_EXTRACTED MATERIAL_.
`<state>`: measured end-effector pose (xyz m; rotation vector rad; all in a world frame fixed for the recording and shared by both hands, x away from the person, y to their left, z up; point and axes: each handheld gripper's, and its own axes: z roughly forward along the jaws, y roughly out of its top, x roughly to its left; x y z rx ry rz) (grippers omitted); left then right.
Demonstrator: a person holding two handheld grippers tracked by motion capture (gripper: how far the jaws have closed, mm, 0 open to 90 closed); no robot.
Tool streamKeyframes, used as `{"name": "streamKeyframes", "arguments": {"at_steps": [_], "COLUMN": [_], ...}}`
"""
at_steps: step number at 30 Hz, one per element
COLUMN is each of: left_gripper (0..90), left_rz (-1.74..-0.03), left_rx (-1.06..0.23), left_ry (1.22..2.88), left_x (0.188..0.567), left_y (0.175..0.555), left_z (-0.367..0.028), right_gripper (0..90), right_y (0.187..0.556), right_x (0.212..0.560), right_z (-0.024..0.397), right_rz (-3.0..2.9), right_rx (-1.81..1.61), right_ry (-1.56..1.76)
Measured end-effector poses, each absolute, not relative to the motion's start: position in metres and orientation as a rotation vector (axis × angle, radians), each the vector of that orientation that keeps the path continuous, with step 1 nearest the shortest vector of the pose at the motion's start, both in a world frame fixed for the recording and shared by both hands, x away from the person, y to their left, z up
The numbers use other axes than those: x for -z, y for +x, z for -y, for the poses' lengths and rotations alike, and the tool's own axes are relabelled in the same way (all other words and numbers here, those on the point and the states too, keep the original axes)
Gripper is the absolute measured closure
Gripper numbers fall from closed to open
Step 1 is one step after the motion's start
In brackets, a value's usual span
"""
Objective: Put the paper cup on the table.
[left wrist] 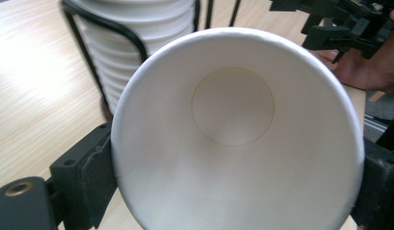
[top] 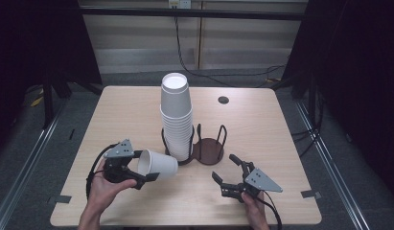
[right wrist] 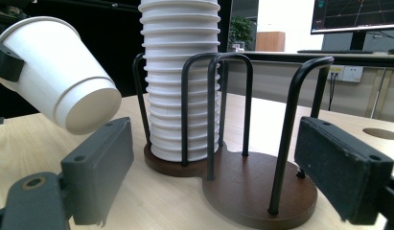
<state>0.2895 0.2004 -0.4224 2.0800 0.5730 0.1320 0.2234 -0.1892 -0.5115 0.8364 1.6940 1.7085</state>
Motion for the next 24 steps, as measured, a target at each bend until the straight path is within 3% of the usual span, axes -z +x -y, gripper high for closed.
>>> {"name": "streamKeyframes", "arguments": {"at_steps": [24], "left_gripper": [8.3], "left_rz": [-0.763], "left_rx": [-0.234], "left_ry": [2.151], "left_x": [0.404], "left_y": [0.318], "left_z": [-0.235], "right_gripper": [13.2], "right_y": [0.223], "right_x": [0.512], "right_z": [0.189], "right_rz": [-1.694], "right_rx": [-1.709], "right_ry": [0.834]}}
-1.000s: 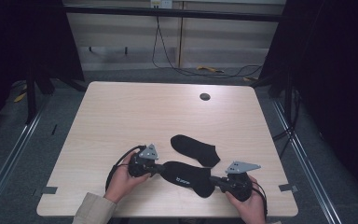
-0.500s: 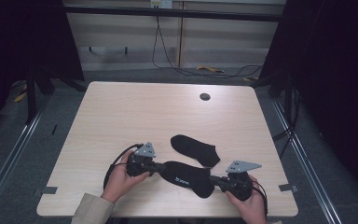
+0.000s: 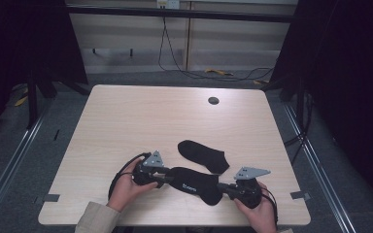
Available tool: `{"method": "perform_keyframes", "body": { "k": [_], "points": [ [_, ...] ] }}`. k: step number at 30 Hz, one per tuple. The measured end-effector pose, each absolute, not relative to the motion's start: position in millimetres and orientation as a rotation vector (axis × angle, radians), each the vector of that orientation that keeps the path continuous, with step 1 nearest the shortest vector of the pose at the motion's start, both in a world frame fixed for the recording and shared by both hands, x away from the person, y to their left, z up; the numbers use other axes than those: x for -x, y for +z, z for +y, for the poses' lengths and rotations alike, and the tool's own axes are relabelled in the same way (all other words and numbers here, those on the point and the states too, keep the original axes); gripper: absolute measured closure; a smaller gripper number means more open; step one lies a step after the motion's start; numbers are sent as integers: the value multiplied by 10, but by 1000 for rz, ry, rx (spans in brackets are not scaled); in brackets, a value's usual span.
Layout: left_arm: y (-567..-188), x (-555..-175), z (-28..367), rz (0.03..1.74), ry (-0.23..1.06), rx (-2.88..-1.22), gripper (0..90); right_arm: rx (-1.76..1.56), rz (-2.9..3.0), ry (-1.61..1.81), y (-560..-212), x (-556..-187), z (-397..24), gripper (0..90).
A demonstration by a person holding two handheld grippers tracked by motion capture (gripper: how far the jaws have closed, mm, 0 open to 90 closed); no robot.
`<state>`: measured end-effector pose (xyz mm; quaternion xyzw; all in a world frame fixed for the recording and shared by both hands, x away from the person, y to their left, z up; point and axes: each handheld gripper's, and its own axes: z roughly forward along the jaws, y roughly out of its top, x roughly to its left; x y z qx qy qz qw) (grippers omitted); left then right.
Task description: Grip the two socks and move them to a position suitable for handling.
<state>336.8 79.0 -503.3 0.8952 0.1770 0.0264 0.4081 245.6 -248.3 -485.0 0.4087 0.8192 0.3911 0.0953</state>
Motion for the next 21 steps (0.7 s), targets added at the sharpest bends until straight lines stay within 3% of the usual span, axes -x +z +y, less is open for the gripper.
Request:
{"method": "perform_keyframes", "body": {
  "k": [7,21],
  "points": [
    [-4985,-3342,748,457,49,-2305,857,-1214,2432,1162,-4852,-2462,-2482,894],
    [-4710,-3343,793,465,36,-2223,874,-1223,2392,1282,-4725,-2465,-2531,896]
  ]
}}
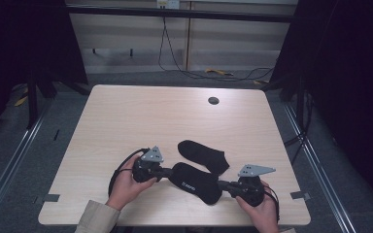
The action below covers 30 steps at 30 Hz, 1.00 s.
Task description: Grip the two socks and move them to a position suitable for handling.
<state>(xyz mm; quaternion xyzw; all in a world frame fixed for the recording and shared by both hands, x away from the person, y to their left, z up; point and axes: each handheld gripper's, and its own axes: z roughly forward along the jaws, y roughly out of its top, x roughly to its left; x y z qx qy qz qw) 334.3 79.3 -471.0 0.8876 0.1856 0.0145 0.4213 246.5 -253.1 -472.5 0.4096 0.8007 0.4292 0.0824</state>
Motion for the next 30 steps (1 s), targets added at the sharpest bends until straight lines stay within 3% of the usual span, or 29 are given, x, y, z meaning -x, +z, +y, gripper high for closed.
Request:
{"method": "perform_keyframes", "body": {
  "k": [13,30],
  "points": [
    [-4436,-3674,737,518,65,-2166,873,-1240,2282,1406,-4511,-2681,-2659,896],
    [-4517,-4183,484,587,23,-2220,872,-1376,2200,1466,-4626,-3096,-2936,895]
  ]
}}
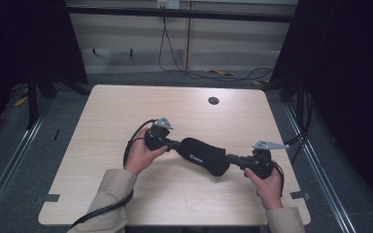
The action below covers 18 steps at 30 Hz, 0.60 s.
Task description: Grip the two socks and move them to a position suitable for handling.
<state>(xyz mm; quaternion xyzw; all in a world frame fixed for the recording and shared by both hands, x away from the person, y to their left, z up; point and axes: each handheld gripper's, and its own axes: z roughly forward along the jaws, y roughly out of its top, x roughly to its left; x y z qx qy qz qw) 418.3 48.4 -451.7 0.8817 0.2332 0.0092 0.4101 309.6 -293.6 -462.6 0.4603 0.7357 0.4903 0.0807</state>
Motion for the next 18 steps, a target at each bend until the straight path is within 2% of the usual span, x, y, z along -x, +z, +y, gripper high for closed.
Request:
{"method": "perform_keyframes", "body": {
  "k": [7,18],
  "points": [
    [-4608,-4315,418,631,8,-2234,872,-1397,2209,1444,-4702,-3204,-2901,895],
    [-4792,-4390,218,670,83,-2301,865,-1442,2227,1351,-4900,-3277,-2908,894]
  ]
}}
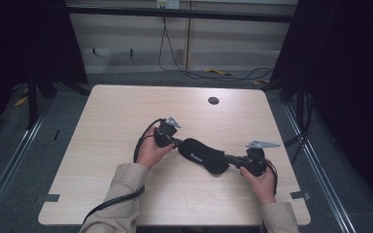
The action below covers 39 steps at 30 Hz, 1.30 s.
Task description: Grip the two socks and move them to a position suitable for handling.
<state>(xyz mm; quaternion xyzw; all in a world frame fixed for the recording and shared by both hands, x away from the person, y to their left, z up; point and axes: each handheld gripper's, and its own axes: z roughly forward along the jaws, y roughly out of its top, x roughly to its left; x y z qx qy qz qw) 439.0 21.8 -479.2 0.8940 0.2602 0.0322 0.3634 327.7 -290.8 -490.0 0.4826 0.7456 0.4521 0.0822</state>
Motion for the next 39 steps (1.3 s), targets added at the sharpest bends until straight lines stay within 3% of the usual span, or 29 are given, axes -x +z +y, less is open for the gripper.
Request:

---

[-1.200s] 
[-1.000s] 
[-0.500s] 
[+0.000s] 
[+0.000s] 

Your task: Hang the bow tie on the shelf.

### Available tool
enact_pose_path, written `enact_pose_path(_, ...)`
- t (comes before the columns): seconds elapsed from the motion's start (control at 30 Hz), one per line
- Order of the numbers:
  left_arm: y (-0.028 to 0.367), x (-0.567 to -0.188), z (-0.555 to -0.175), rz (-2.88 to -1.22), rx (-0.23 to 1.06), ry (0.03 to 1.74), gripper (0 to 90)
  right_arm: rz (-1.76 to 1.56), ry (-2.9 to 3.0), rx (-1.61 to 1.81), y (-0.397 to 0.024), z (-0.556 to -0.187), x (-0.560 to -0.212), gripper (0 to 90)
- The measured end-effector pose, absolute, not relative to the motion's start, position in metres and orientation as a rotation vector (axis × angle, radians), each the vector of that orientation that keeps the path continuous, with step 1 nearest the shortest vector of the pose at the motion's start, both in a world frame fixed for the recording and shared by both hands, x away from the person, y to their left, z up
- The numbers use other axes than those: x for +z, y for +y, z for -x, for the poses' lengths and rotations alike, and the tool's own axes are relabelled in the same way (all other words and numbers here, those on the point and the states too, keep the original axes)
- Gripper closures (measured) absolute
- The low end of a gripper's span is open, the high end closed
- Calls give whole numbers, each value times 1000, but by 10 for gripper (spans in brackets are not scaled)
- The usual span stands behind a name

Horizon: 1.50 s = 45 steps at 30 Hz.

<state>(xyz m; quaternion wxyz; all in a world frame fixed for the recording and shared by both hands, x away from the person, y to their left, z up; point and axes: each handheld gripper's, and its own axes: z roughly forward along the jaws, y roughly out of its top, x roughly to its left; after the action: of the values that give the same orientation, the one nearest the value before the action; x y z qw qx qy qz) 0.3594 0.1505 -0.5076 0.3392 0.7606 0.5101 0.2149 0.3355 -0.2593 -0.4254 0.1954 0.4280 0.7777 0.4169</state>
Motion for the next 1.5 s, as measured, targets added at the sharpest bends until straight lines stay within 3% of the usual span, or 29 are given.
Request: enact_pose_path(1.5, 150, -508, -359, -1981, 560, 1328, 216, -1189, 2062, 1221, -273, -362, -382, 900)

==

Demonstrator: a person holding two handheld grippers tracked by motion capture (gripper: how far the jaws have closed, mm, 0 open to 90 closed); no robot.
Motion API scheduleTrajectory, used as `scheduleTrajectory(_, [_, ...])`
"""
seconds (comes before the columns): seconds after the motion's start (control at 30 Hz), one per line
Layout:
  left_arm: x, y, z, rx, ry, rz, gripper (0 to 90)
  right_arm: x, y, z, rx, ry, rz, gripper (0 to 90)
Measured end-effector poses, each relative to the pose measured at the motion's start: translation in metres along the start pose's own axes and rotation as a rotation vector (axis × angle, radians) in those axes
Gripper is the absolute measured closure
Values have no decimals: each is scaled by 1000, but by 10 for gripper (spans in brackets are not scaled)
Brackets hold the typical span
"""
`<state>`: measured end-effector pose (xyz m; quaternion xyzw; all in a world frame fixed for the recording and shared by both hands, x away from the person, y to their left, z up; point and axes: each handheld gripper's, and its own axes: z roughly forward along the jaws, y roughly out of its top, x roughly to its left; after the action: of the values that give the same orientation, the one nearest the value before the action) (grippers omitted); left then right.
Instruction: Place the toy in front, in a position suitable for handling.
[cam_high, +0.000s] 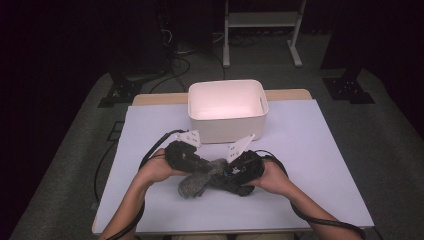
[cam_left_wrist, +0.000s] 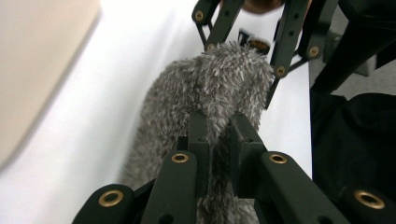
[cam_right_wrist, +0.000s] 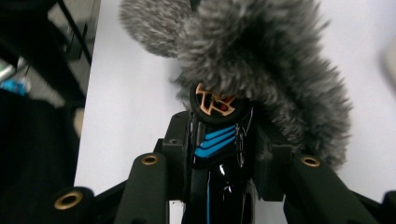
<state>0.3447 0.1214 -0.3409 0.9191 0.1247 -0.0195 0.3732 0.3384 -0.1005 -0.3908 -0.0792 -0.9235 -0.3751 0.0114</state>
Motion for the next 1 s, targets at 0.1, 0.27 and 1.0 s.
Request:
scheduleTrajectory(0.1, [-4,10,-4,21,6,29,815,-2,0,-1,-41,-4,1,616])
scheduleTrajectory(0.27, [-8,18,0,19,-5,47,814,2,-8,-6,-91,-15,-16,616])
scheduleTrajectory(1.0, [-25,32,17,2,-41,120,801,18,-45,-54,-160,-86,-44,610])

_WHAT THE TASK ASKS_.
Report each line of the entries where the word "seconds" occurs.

_OUTPUT FOR THIS EXERCISE_.
- t (comes before the columns): seconds elapsed from the motion's start (control at 30 Hz), one per line
seconds (comes before the columns): seconds after the motion's start (control at 30 Hz), one per line

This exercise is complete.